Lodestar Quarterly

Lodestar Quarterly
Figure reaching for a star Issue 17 • Spring 2006 • Fiction

Chapter Excerpt from The Bend in the Arm of the River

Rebekah Eppley

That November, Alex's Uncle Billy shot off his leg hunting deer. It seemed at the time like nothing would ever be the same between Alex and me again. We'd been through other accidents together, but this one was different. Everything else was like a preparation for this. This time it was Uncle Billy.

The accident was so quick nobody really knew what happened. That's what the men said anyway, when they talked about it. One minute they saw him standing, looking out towards Feeney's pasture. Then he slipped somehow. He must've lost his footing or tripped over a felled tree -- nobody knew for sure, but they heard the shot and then saw Billy lying on the ground. A deep red pool was spreading over dry twigs and leaves. They brought Billy home from the hospital a few weeks after the accident. I was at Alex's house. A white bandage covered the stub where his leg had been.

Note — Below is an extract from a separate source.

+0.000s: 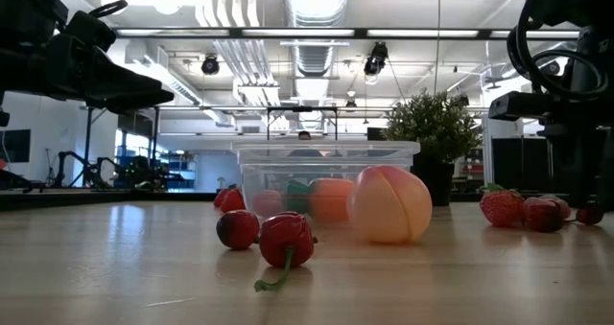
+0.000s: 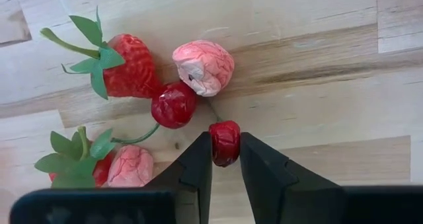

"He should've been paying attention," Alex's father had said a few days earlier. "He's too careless. You're always looking out for him." He was talking to Alex's mother who stood at the sink washing dishes. "It's like you think he's still your kid brother and not a grown man. He doesn't even know how to take care of himself. I'm surprised something like this didn't happen sooner."

I wondered about the way Alex's father talked. He made Billy's accident sound like no big deal -- like he'd just had a careless moment and this was the unfortunate result. Or that Alex's mother was somehow to blame. Now Billy would just have to live with the consequences of his carelessness.

We weren't prepared for Billy when he came home from the hospital. We wanted him to walk through the door and ask, "Who wants to go for ice cream?" the way he always did when he came over to Alex's house. Then Alex and I would climb into the truck with him and drive out to the Maple Grove Snack Bar for twisters or sundaes. We wanted him to ask us what we'd been up to since his accident so we could tell him about the duck we'd cleaned for Alex's father a few weekends earlier.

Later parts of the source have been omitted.